The Book of Henry is an endearing film about an 11 year old boy upon whom is heaped the woes and cares of a world barely within his control. He is beyond question a genius surrounded by misfits and underlings, and he does his best to use his talents to aid those in need in the time he has in life. The story takes a sad turn and you think he has failed, but then the misfits and underlings rise to Henry's hopes and dreams, and the story reaches its uplifting climax as we realize that the genius was in Henry's thoughtful trust in those for whom he cared.

In researching this admittedly quirky independent film, I saw a lot of emotional critical raw dislike. But let me be contrary to that notion in loving this movie. It could be depressing in places. SPOILER: Main character Henry dies in the middle of the film. His younger brother Peter is heart broken. His mother Susan flips out and loses it. But those don't turn out to be critical to the outcome of this story or the heart of the film itself.

Here is the gist of the story. Henry is a genius; he tells his mother's best friend, Sheila, he prefers "precocious". His mother Susan appears irresponsible, flighty, barely able to take care of two young boys let alone raise two who will grow into responsible young men. It is Henry who guides her own adult decisions, including looking after her finances and investments. While she is working at a restaurant, Henry and his brother keep an amazing "fort" in a treed back lot, where Henry does his thinking and where he builds amazing contraptions. They do for themselves while Mom plays video games in the living room after hours. Yet, she reads them bedtime stories -- she dreams of being a childrens book author and illustrator -- and has rituals which comfort the boys at bedtime. Clearly, she is a good mom. And next door, there is Henry's classmate Christina, a lovely and gentile 11 year old girl that Henry suspects is being abused by her stepfather and whom Henry seems obsessed with protecting. Part of the drama unfolds around Henry scheming to expose her father's abuse.

A good part of the film involves the intricate interplay between these key characters and it seems as if all depends on Henry's dominant smarts and willpower to overcome evil. But then all that falls apart when he dies. Key to our hope as viewers is Henry's red book, which he tells Peter to make sure he gives to his mother. And it's what that book provides Henry's mother that moves this movie and its positive energy forward. It's not quite what you think, if you've started this movie and didn't finish it, by the way. The conclusion is far different than you might have thought!

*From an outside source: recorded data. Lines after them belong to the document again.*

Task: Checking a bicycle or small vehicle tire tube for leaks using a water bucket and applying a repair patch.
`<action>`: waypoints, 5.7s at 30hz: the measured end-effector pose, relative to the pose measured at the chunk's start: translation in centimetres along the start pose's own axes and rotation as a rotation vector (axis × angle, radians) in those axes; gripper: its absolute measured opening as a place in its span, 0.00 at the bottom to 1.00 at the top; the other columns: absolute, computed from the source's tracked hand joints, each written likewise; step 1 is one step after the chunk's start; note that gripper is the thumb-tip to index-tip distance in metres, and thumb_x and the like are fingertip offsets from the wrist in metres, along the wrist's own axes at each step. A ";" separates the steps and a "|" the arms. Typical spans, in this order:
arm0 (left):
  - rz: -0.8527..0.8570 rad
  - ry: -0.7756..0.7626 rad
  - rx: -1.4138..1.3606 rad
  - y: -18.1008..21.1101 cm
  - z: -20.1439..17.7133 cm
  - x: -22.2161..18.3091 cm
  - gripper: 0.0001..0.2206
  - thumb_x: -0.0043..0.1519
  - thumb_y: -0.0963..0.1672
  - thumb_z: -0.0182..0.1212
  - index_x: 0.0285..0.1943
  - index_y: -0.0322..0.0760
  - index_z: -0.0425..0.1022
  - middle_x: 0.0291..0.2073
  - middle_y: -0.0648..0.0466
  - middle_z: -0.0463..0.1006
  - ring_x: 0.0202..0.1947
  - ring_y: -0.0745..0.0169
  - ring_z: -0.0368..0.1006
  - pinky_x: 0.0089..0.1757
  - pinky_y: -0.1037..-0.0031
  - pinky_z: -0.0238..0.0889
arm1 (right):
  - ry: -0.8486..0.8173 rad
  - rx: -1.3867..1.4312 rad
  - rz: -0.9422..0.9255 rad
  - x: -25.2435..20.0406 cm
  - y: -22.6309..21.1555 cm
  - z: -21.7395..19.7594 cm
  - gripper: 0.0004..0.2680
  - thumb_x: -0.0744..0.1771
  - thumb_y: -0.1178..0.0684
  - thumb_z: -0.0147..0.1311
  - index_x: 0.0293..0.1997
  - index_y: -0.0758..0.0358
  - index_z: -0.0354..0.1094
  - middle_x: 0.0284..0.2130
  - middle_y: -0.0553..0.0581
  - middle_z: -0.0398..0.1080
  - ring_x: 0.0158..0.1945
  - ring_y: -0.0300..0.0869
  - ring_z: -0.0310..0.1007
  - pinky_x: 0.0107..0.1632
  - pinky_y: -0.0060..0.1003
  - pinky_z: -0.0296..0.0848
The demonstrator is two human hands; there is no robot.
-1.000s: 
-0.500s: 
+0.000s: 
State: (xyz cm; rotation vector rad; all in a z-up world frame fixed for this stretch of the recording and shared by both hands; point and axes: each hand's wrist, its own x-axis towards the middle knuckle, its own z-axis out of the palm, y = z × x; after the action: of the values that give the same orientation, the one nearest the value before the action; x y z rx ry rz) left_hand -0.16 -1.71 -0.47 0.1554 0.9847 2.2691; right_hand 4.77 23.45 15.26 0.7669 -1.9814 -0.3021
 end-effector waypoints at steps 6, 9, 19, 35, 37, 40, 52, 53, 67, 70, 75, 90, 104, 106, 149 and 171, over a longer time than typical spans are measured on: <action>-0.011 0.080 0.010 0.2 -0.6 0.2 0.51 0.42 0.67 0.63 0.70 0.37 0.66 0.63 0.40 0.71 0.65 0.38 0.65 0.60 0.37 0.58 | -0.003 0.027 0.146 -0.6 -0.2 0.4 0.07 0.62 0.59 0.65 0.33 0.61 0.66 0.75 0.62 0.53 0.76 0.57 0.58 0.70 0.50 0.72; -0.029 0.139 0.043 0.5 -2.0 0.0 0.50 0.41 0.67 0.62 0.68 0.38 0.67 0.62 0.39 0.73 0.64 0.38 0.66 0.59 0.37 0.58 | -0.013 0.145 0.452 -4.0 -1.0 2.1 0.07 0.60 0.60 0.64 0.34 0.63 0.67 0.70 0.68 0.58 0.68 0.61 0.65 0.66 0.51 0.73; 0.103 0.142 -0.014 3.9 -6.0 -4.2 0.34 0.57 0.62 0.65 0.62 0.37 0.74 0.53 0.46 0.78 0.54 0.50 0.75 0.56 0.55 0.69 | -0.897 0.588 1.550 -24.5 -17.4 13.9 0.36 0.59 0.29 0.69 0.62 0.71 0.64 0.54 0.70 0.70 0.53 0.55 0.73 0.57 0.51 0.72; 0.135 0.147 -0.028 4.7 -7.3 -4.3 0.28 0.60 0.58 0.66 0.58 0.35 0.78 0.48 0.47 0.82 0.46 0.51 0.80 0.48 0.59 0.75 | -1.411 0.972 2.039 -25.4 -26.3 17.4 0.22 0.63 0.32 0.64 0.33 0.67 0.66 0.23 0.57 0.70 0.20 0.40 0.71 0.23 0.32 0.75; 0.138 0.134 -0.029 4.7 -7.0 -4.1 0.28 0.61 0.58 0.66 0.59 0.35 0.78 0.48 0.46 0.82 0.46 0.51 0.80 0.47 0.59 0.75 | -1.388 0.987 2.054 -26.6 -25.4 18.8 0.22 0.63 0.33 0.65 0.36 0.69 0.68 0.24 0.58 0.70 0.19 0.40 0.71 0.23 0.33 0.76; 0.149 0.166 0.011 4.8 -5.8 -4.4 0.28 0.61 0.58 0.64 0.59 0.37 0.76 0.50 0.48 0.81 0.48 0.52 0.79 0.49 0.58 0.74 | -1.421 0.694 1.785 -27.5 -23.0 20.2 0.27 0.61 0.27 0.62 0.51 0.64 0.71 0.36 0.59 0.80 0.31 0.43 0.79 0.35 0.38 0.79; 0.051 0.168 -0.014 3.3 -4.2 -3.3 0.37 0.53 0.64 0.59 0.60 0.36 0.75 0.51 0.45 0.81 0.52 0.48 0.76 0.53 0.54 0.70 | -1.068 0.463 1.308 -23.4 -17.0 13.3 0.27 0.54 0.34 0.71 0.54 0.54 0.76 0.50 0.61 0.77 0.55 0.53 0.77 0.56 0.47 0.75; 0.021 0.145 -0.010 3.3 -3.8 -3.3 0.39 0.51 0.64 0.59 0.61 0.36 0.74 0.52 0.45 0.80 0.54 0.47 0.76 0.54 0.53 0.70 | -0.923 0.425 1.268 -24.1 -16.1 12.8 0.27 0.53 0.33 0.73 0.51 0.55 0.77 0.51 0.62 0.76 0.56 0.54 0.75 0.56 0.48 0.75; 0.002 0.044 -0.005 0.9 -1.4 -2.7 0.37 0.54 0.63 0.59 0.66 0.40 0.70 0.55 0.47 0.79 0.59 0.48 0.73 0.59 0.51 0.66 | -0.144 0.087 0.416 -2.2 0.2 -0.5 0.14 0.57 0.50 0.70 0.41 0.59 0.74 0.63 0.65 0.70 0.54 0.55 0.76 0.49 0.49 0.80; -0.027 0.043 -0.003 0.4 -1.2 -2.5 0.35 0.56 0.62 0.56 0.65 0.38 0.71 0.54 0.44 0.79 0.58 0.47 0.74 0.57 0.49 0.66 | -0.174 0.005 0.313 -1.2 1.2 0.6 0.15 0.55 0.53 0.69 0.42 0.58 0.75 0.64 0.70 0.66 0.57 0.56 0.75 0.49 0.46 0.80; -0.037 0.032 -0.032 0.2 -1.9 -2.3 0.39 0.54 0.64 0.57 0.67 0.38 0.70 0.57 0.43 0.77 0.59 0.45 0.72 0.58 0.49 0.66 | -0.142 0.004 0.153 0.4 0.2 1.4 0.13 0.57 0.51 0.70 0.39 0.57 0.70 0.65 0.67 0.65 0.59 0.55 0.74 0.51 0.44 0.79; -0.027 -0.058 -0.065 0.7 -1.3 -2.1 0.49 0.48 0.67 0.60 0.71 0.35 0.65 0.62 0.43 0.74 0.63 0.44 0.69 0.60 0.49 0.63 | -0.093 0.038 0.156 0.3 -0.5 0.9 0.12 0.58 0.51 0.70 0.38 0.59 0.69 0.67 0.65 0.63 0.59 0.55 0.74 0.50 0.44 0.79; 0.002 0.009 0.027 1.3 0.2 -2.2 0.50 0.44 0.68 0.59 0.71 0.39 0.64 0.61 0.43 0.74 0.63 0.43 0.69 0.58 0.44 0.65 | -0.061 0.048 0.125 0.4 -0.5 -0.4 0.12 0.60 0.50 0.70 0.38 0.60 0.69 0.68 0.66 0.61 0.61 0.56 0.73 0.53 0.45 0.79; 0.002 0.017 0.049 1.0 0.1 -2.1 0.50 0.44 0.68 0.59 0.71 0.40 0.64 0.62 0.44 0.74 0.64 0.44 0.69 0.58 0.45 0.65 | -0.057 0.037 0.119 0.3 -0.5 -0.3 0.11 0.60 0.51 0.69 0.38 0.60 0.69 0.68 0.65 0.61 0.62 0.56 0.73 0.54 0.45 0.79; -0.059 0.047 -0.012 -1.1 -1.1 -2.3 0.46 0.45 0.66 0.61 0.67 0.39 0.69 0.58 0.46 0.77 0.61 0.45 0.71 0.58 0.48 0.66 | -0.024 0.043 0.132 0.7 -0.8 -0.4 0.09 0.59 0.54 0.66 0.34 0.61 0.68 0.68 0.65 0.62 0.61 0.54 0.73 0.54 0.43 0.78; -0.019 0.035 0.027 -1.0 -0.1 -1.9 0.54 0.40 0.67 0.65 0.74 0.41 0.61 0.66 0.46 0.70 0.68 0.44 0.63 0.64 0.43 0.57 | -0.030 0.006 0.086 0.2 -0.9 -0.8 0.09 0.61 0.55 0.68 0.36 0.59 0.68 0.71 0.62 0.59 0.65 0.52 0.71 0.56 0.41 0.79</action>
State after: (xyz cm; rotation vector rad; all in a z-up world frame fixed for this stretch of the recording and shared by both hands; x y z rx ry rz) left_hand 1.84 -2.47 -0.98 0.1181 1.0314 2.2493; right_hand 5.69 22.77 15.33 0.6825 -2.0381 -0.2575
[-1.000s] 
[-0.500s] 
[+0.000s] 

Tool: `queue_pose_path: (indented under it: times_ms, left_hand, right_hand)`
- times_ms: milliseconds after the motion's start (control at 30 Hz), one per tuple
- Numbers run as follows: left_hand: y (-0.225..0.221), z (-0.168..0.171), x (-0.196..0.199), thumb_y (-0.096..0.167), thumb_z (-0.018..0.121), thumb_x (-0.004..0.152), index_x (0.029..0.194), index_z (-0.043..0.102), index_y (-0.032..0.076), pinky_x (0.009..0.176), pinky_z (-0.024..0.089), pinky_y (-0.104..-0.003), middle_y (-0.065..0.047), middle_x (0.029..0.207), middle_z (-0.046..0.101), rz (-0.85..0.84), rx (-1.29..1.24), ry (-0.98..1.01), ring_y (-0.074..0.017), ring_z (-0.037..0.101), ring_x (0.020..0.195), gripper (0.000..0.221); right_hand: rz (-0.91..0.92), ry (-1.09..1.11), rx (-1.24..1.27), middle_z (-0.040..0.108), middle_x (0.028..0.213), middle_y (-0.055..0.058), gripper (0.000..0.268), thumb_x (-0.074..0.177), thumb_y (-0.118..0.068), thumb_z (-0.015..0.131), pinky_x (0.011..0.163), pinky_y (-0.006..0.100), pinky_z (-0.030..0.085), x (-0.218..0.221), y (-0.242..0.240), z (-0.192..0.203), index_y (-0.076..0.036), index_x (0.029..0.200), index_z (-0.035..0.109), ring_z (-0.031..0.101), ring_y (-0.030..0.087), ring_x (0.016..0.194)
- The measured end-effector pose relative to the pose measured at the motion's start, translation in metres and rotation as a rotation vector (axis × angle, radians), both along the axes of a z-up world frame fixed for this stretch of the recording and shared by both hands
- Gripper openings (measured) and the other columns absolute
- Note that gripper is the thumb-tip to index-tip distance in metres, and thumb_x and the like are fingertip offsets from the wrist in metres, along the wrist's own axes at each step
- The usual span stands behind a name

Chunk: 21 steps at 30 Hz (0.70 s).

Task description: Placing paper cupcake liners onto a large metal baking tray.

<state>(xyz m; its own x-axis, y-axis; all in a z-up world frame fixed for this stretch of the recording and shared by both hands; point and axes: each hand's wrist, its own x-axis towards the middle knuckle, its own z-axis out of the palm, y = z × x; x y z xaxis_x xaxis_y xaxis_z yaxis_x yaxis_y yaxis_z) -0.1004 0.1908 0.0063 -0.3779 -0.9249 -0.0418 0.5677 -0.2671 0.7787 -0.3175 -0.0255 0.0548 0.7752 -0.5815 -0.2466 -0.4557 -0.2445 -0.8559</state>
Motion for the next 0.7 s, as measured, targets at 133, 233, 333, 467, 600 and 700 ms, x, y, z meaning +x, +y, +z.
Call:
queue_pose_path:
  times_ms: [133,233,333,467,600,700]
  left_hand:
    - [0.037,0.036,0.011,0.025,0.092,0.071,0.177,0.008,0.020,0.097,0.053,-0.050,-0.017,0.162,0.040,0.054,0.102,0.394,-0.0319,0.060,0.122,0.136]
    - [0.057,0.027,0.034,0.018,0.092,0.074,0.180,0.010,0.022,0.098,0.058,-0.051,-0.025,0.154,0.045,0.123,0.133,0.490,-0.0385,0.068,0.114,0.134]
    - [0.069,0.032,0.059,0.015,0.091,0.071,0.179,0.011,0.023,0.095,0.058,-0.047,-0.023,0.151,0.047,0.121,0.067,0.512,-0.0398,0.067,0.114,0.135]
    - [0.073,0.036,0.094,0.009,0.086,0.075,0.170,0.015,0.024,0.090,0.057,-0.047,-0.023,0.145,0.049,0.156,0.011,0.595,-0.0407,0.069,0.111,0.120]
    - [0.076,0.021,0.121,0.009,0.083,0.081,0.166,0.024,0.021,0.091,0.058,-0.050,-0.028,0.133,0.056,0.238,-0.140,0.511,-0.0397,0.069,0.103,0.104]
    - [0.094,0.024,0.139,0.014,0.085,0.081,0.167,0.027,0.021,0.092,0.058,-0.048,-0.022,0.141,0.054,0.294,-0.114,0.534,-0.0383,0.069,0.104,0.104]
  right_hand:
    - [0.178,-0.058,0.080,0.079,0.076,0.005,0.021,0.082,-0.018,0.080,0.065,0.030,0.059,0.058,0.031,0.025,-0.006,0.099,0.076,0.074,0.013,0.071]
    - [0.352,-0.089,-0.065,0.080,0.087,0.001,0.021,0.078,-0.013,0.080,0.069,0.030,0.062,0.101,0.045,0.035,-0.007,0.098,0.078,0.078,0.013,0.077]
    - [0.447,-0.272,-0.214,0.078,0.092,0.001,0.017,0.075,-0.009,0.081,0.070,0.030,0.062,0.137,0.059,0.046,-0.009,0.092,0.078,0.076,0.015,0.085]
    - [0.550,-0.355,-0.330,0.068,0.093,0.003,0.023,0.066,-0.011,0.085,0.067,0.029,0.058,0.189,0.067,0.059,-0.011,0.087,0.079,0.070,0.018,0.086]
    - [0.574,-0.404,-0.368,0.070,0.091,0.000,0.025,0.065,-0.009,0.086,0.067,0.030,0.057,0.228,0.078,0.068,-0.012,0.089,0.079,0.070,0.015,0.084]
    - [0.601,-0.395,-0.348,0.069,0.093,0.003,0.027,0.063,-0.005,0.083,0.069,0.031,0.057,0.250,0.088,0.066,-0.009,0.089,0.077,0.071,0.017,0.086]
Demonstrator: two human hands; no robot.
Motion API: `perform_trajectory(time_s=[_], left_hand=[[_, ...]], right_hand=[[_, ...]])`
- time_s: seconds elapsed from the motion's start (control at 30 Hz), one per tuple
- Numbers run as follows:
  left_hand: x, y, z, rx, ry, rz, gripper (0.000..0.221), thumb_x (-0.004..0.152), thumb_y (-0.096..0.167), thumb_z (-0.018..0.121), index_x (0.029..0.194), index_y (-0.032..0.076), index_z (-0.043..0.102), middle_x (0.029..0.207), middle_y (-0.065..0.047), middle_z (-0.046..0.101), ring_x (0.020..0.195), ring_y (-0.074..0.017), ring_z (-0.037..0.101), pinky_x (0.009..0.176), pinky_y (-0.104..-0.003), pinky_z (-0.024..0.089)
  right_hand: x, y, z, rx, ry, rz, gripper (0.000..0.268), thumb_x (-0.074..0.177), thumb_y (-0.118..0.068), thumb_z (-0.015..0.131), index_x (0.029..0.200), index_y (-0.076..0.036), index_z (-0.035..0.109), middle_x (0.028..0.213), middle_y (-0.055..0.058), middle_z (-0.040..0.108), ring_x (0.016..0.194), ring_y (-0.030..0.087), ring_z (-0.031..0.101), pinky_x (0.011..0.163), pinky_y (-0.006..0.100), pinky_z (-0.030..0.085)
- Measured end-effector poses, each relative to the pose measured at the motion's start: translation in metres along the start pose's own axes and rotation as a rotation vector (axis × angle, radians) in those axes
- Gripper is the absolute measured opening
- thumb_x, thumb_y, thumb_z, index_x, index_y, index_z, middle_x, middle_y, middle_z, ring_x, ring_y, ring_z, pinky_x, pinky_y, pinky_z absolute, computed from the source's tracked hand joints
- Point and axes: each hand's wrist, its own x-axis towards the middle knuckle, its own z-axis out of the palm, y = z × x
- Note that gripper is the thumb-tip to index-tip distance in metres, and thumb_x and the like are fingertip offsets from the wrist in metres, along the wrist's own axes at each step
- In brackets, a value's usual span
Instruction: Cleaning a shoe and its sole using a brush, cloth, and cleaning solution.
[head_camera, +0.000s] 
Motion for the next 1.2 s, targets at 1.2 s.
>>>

I'll give high marks to the actors in this feel-good drama. Naomi Watts is brilliant as the mother, at first ditzy as a scatter brained, clearly inept leader of the family, then slapped in the face to reality when she really needed it. It was quite a responsibility for Jaeden Lieberher as lead male in this role as Henry, but he played it well, hitting all the emotional notes when needed, yet also playing out the smart bits equally well. Maddie Ziegler is vulnerable and yet not obvious in her role as Christina. There's also a special bond between Henry and Susan's friend Sheila, played with precision by Sarah Silverman, who appear not to get along but in the end appreciate each other very much. Jacob Tremblay is very young as brother Peter, but he handles the tear-jerker scenes of losing his brother, who was his protector at school and in life.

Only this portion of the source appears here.